Le législateur fédéral s’engage dans la lutte contre la reconnaissance frauduleuse d’enfants, c’est-à-dire la reconnaissance d’un enfant dans le seul but d’obtenir un droit de séjour dans notre pays. Des peines plus sévères et un kaléidoscope de nouvelles compétences pour les juges et les officiers de l’état civil sont prévus pour en finir avec les abus.
En effet, les abus sont de plus en plus fréquents, et cela va parfois même jusqu’à la conception effective d’un enfant afin d’obtenir un droit de séjour après la reconnaissance de celui-ci. Il s’agit de situations dans lesquelles l’enfant et l’autre parent seront abandonnés par après. Des moyens légaux consistants pour agir contre cette problématique manquent encore à présent.
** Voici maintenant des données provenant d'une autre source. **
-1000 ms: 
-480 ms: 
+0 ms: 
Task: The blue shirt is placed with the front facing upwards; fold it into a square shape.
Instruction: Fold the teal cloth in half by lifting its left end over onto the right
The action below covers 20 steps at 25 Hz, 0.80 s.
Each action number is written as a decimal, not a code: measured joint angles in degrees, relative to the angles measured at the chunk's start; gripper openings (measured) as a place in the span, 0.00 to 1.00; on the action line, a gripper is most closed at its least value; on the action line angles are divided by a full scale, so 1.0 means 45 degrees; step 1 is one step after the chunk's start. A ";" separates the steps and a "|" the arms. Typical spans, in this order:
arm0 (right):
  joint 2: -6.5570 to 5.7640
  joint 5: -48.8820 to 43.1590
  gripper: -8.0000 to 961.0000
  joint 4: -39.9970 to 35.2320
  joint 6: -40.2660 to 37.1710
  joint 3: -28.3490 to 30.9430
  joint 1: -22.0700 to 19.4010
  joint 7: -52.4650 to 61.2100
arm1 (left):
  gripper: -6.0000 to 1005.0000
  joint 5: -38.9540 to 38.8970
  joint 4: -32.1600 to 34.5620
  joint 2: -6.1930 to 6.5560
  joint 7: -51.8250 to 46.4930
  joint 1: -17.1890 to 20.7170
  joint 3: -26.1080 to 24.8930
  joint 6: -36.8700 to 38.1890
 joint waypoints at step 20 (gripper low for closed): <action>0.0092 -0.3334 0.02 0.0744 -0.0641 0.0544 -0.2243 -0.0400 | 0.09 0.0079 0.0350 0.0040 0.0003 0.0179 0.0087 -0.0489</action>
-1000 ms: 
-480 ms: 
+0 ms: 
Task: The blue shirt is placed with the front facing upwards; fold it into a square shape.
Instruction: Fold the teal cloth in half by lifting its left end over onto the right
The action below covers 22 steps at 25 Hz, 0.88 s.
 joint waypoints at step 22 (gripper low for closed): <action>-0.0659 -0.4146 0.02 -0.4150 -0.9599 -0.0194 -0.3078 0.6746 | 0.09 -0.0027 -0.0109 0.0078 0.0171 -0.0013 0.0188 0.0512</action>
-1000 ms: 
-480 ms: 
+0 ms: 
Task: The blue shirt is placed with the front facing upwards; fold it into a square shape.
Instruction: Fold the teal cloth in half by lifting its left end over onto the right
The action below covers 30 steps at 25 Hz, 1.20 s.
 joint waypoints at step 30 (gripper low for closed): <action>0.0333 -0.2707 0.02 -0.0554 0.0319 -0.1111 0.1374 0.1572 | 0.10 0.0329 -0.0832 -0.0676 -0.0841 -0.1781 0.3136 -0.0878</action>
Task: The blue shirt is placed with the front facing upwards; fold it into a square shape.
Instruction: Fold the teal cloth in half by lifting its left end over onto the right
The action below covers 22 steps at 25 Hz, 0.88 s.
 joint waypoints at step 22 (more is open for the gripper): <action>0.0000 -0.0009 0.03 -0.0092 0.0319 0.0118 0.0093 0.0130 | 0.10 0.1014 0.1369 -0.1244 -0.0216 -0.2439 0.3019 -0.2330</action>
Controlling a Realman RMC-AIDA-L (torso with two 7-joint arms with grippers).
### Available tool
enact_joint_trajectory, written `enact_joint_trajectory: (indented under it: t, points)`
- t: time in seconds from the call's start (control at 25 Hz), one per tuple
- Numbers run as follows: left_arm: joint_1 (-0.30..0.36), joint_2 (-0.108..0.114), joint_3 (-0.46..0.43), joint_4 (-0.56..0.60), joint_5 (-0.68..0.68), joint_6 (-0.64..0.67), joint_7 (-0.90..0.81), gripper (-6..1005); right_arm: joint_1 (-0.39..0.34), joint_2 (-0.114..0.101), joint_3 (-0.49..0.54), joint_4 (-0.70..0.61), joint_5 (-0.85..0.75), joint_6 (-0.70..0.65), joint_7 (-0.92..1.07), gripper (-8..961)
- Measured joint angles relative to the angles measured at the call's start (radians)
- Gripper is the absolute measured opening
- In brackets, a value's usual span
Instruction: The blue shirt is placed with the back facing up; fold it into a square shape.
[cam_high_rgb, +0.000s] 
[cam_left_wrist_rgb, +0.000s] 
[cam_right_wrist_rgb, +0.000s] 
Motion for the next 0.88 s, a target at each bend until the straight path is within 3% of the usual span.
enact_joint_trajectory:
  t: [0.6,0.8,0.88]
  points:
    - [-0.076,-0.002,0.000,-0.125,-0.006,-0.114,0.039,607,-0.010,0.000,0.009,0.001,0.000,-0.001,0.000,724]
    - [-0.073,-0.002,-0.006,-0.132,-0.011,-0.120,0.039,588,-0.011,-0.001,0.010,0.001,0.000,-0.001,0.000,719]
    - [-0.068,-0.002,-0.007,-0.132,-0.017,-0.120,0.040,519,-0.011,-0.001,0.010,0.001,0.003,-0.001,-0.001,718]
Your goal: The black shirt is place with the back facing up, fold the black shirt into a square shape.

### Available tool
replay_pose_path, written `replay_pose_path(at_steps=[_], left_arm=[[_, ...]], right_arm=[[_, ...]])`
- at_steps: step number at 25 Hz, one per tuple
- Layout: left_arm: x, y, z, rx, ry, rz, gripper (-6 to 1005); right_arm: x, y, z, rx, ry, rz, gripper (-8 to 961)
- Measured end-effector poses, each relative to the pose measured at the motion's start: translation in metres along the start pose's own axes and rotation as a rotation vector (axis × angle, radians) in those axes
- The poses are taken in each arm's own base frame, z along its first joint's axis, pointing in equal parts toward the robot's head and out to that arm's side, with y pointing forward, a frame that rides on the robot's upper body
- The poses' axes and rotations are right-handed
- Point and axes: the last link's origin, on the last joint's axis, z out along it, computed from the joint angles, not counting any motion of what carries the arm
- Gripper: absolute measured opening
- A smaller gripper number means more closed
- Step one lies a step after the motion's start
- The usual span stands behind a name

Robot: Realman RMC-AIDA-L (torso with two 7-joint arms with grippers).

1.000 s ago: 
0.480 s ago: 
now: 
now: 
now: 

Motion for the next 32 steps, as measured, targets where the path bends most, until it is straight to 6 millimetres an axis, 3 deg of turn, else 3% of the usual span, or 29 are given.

Il est par exemple déjà possible de retirer de faux permis de séjour et d’annuler, sur réquisition du ministère public, des reconnaissances frauduleuses de la paternité sur la base du Code judiciaire, mais ces instruments paraissent insuffisants pour mettre fin aux abus croissants.
Peines sévères
C’est donc la raison pour laquelle le législateur crée un nouveau cadre juridique qui prévoit l’incrimination des ‘reconnaissances frauduleuses’ dans le cadre de la Loi sur les étrangers.
Les peines d’emprisonnement et les amendes seront identiques à celles qui s’appliquent pour les mariages de complaisance et les cohabitations légales de complaisance. Pour ce qui concerne l’infraction de base, cela signifie que les contrevenants risquent d’être punis d’un emprisonnement d’un mois à trois ans et d’une amende de 50 à 500 euros. En cas de circonstances aggravantes (par exemple, une reconnaissance contre de l’agent ou l’utilisation de la violence), cette peine peut aller jusqu’à cinq ans d’emprisonnement et une amende de 5.000 euros. Mais attention car les tentatives seront elles aussi sanctionnées sévèrement. Les contrevenants risquent d’être punis d’un emprisonnement jusqu’à trois ans et d’une amende juqu’à 2.500 euros.
Annulation de la reconnaissance par le juge
Le juge répressif sera habilité à prononcer la nullité de la reconnaissance lorsqu’il condamne une personne du chef de reconnaissance frauduleuse, comme cela est déjà possible à présent pour les mariages de complaisance et les cohabitations légales de complaisance. Cette nouvelle compétence du juge va aussi être inscrite dans le Code judiciaire.
Des compétences plus larges pour les officiers de l’état civil
Il s’agit donc clairement d’une approche pénale, bien que la loi apporte aussi des adaptations sur le plan civil, avec, en premier lieu, une série de nouveautés pour les officiers de l’état civil. Ceux-ci auront la possibilité de surseoir à acter une reconnaissance frauduleuse présumée et de refuser de l’acter. A cette fin, une définition précise de la notion de ‘reconnaissance frauduleuse’ sera insérée dans le Code civil. En outre, il sera conféré au ministère public le droit de poursuivre la nullité des reconnaissances frauduleuses et la compétence du notaire d’établir un acte de reconnaissance sera supprimée.
Code consulaire
La nouvelle approche requiert enfin aussi une adaptation du Code consulaire. La réglementation relative à la compétence territoriale des postes consulaires de carrière sera modifiée. Un enfant ne pourra désormais être encore reconnu devant le chef d’un poste consulaire de carrière que si l’auteur de la reconnaissance est belge et domicilié au sein de la circonscription consulaire. Dans ce cadre, la compétence territoriale du procureur du Roi sera également adaptée.
Entrée en vigueur : pas pour toute de suite
Etant donné qu’il s’agit d’une réforme considérable, la loi du 19 septembre 2017 ne va pas produire ses effets immédiatement. Son entrée en vigueur effective dépend de la mise au point de toute une série de dispositions d’exécution. Le législateur propose cependant déjà une date limite : la loi doit entrer en vigueur au plus tard le 1er avril 2018 (le premier jour du sixième jour qui suit celui de sa publication au Moniteur belge).
En outre, plusieurs dispositions transitoires sont prévues : les dispositions ne s’appliqueront qu’aux reconnaissances dont la déclaration est faite après l’entrée en vigueur ET aux nouvelles actions en recherche de maternité, de paternité ou de comaternité introduites en première instance après l’entrée en vigueur de la loi.
Source: Loi du 19 septembre 2017 modifiant le Code civil, le Code judiciaire, la loi du 15 décembre 1980 sur l’accès au territoire, le séjour, l’établissement et l’éloignement des étrangers et le Code consulaire, en vue de lutter contre la reconnaissance frauduleuse et comportant diverses dispositions en matière de recherche de paternité, de maternité et de comaternité, ainsi qu’en matière de mariage de complaisance et de cohabitation légale de complaisance, MB 4 octobre 2017.